Cette rivière a tout simplement servi d'égout aussi bien pour les foyers que pour les industries. Tous les types de pollution s'y retrouvaient d'abord à ciel ouvert puis, lorsque les nuisances, couleur, odeurs, présence de rats, ont été insupportables, en souterrain.
Voici un extrait édifiant d'une pétition des riverains des quartiers sud-est publiée dans le quotidien Le Stéphanois du 5 mai 1904 :
"Cette rivière noire et nauséabonde mériterait d'être couverte depuis longtemps comme d'ailleurs elle l'a été dans le centre, pour éviter des foyers imminents d'épidémies et de fièvres par suite de toutes sortes de détritus et saletés qui y sont jetés, sans même oublier des cadavres d'animaux, chiens, chats, etc. (même un petit porc crevé il n'y a pas quinze jours) et qui y pourrissent pendant tout un été en dégageant une odeur qui rend le quartier inhabitable".
Le nom même de certains affluents est un indicateur de qualité, le Merdary, le ruisseau des Eaux Jaunes...

Il ne faut pas remonter très loin dans l'histoire pour retrouver cette pollution massive.

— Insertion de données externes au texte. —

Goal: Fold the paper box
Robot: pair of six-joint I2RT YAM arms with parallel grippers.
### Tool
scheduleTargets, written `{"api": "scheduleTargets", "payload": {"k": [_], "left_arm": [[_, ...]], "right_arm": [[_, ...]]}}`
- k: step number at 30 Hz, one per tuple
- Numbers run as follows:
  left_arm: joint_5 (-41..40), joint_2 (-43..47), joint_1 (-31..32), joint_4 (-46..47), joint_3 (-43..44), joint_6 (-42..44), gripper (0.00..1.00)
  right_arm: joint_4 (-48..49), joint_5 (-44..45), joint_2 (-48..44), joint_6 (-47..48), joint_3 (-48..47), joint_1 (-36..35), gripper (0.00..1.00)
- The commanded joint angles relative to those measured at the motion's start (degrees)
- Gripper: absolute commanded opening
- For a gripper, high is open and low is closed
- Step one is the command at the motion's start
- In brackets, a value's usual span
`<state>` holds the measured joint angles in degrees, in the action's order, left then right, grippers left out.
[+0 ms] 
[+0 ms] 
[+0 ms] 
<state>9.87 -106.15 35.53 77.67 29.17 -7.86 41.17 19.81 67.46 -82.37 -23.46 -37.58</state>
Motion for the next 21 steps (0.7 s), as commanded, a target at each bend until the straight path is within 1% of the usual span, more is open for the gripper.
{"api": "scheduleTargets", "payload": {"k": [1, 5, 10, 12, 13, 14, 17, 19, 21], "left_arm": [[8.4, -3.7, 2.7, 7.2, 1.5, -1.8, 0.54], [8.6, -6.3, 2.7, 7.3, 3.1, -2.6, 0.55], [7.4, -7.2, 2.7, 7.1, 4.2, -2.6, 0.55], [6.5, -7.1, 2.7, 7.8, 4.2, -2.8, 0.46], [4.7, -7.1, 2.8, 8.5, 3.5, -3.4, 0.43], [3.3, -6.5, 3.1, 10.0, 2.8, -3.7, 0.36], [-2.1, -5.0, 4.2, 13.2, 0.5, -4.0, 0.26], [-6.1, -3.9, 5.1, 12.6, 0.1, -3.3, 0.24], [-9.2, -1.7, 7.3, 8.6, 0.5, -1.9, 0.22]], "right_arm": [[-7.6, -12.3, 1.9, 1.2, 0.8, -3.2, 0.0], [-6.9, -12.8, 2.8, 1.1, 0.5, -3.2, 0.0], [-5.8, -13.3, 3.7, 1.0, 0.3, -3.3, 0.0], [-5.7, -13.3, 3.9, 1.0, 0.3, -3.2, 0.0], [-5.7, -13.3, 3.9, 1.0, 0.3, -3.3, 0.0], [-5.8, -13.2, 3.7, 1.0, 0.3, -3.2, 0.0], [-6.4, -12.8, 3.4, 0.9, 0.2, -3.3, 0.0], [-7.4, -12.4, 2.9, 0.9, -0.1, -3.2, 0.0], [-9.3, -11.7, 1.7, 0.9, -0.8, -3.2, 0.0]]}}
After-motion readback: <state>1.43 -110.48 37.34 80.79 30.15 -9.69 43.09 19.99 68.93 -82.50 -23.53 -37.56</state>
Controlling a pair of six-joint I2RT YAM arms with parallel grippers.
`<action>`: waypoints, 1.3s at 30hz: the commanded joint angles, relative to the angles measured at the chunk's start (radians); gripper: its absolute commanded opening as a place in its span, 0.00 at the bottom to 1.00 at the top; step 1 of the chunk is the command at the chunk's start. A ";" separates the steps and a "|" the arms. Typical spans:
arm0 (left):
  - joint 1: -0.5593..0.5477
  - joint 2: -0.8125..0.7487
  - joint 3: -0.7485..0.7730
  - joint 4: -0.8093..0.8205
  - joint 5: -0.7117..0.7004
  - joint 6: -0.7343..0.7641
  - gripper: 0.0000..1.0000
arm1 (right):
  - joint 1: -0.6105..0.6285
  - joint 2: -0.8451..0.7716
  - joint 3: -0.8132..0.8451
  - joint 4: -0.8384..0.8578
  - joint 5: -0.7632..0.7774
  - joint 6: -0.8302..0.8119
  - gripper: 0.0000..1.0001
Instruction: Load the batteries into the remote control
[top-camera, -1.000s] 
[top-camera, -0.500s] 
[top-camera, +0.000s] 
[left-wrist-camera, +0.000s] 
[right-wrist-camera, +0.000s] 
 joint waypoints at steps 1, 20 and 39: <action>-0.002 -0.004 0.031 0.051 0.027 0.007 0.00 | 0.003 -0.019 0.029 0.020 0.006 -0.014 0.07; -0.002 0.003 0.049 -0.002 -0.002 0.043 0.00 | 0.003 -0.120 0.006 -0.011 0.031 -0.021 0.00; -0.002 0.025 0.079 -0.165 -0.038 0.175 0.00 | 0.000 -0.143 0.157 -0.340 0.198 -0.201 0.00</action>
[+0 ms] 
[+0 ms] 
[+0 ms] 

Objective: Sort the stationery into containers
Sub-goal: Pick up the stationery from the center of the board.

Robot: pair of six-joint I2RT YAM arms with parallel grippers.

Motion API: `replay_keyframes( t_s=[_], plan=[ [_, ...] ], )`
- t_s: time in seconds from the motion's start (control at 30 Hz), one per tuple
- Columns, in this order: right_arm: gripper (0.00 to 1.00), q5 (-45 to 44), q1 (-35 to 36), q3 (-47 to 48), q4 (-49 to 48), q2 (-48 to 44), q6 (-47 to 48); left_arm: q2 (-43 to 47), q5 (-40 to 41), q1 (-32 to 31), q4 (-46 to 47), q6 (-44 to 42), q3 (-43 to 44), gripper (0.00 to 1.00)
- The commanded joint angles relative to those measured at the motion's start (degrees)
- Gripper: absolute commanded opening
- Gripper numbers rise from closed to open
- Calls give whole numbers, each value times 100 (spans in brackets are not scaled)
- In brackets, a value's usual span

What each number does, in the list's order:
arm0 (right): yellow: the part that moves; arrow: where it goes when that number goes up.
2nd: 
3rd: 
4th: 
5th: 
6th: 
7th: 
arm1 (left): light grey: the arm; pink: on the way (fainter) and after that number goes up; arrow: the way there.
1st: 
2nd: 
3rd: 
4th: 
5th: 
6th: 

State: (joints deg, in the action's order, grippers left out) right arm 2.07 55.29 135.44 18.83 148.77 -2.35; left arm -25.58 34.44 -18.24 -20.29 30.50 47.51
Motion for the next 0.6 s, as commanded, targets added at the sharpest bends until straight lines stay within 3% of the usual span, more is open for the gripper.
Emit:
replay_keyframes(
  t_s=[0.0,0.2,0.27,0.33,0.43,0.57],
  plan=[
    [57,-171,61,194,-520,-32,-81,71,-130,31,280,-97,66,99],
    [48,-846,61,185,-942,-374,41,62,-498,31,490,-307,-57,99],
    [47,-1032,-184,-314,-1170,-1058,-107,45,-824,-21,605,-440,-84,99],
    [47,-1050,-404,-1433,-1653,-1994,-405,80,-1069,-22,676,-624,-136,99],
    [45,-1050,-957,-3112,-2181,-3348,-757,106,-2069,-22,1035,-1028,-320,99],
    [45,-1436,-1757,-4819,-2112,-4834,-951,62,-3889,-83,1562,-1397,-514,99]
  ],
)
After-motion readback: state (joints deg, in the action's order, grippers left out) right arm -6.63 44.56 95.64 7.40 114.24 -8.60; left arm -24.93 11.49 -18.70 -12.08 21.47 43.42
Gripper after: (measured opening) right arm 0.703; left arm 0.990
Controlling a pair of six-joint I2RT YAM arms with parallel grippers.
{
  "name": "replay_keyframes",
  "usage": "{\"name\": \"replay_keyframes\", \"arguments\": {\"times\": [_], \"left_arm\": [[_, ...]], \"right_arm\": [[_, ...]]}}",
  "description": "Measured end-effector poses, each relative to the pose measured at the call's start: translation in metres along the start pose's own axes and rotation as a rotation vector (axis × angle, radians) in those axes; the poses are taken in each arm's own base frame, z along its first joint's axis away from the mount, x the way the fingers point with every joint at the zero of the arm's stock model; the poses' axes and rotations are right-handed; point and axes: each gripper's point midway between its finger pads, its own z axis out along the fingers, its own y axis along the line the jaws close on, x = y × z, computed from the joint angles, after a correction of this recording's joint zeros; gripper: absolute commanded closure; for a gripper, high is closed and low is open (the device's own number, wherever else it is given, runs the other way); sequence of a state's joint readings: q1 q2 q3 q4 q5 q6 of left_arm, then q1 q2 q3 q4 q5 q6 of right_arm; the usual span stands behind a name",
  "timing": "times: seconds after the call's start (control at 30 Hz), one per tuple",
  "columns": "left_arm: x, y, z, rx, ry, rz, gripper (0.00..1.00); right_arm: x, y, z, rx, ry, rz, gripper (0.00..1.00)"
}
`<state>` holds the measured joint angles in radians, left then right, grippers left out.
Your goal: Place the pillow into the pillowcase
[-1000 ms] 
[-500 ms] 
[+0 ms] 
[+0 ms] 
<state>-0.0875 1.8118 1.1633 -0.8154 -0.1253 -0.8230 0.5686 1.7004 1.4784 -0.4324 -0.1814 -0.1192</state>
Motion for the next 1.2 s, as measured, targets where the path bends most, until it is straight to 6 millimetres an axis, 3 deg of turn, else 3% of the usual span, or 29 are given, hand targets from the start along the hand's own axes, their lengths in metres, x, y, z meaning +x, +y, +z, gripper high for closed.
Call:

Deux exemples dont les anciens habitants du quartier se souviennent encore.
Les Papeteries du Valfuret qui, comme leur nom l'indique étaient sur le cours du Furet un peu avant sa confluence avec le Furan, utilisaient quotidiennement de grandes quantité d'eau directement rejetée dans la rivière.
Un peu plus loin, toujours sur le Furet dans le quartier de la Rivière (nom donné justement parce que s'y trouvait le Furet aujourd'hui recouvert par l'autoroute), on trouvait les teintureries Reynard et l'on pouvait "admirer" les variations de la couleur de l'eau au gré des teintures. Nuisance à laquelle il faut ajouter les odeurs écoeurantes des colorants massivement rejetés.
Ensuite, toutes les industries de la ville et tous les foyers, rejetaient leurs eaux usées directement dans le Furan et cette pollution arrivait jusqu'à la Loire.
Il est inutile de dire que les conséquences sur la flore et la faune aquatiques étaient gravissimes. La rivière, en aval de St-Étienne, était devenue abiotique c'est-à-dire qu'aucun être vivant ne pouvait s'y développer. Fort heureusement, ce n'est plus le cas même si le Furan est encore convalescent.